### What is being asked
Print the data exactly. Pictures stay out.

### Data excerpt

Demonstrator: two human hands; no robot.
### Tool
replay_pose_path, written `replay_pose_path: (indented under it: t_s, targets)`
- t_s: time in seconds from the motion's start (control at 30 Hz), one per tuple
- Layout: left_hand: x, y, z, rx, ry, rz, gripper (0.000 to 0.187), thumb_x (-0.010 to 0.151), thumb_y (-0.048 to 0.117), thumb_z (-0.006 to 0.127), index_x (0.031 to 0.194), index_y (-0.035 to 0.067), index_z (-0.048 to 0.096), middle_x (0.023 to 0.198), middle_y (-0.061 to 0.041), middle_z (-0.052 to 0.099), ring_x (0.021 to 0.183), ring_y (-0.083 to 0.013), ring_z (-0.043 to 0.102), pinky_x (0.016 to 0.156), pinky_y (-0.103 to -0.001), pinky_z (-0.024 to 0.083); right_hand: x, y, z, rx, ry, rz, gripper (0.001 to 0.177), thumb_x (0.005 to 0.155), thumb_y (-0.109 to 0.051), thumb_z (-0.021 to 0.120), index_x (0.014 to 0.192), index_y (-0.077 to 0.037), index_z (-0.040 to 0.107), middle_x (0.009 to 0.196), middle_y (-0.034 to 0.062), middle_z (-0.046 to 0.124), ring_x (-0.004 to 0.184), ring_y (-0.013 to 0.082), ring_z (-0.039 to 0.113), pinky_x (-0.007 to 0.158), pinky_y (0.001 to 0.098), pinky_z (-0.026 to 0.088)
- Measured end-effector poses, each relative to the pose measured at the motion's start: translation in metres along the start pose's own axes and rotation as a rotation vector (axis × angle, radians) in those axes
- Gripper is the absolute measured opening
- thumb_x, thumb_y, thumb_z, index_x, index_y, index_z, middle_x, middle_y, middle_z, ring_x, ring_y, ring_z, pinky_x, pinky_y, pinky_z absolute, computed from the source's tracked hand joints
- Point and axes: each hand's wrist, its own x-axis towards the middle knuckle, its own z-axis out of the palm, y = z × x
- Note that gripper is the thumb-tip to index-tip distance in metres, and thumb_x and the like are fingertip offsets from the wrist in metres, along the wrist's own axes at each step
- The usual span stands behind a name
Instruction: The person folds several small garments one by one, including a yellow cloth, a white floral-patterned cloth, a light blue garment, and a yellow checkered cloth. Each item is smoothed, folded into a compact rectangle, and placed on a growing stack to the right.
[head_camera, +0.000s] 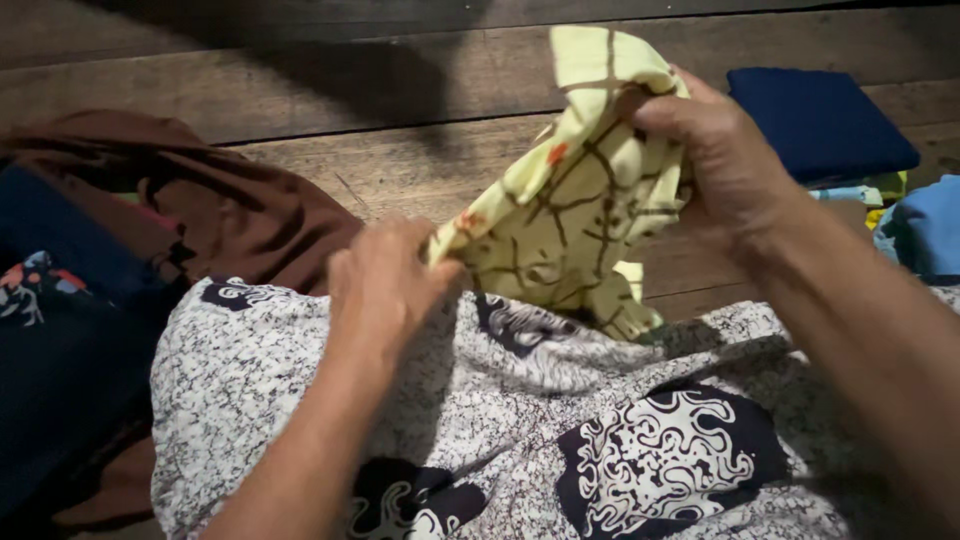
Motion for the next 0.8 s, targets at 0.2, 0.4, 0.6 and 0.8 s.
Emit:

### Exercise solution
Demonstrator: two human hands; no robot.
### Tool
replay_pose_path, written `replay_pose_path: (indented under it: t_s, targets)`
- t_s: time in seconds from the motion's start (control at 30 Hz), one per tuple
- Layout: left_hand: x, y, z, rx, ry, rz, gripper (0.000 to 0.187), thumb_x (-0.010 to 0.151), thumb_y (-0.048 to 0.117), thumb_z (-0.006 to 0.127), index_x (0.031 to 0.194), index_y (-0.035 to 0.067), index_z (-0.048 to 0.096), middle_x (0.023 to 0.198), middle_y (-0.061 to 0.041), middle_z (-0.052 to 0.099), ring_x (0.021 to 0.183), ring_y (-0.083 to 0.013), ring_z (-0.043 to 0.102), pinky_x (0.016 to 0.156), pinky_y (-0.103 to -0.001), pinky_z (-0.024 to 0.083); right_hand: x, y, z, rx, ry, rz, gripper (0.001 to 0.177), thumb_x (0.005 to 0.155), thumb_y (-0.109 to 0.051), thumb_z (-0.021 to 0.120), index_x (0.014 to 0.192), index_y (-0.077 to 0.037), index_z (-0.040 to 0.107), middle_x (0.009 to 0.196), middle_y (-0.034 to 0.062), middle_z (-0.046 to 0.124), ring_x (-0.004 to 0.184), ring_y (-0.013 to 0.082), ring_z (-0.039 to 0.113), pinky_x (-0.007 to 0.158), pinky_y (0.001 to 0.098), pinky_z (-0.026 to 0.088)
- Measured end-effector poses, each relative to the pose measured at the motion's start: translation in metres along the start pose's own axes and rotation as a rotation vector (axis × angle, radians) in those axes
- Gripper is the absolute measured opening
- thumb_x, thumb_y, thumb_z, index_x, index_y, index_z, middle_x, middle_y, middle_z, ring_x, ring_y, ring_z, pinky_x, pinky_y, pinky_z absolute, computed from the source's tracked hand joints
- Point and axes: each hand's wrist, its own x-axis towards the middle knuckle, its own z-axis out of the palm, y = z × x
- Note that gripper is the thumb-tip to index-tip distance in metres, and thumb_x and the like are fingertip offsets from the wrist in metres, along the wrist's own axes at each step
- The usual span stands behind a name
Instruction: The person folds several small garments one by one, including a yellow cloth, a white floral-patterned cloth, a light blue garment, and a yellow checkered cloth. Each item is smoothed, folded into a compact rectangle, and placed on a growing stack to the right.
[head_camera, +0.000s] 
Motion for the next 0.8 s, targets at 0.2, 0.4, 0.6 and 0.8 s.
Emit:

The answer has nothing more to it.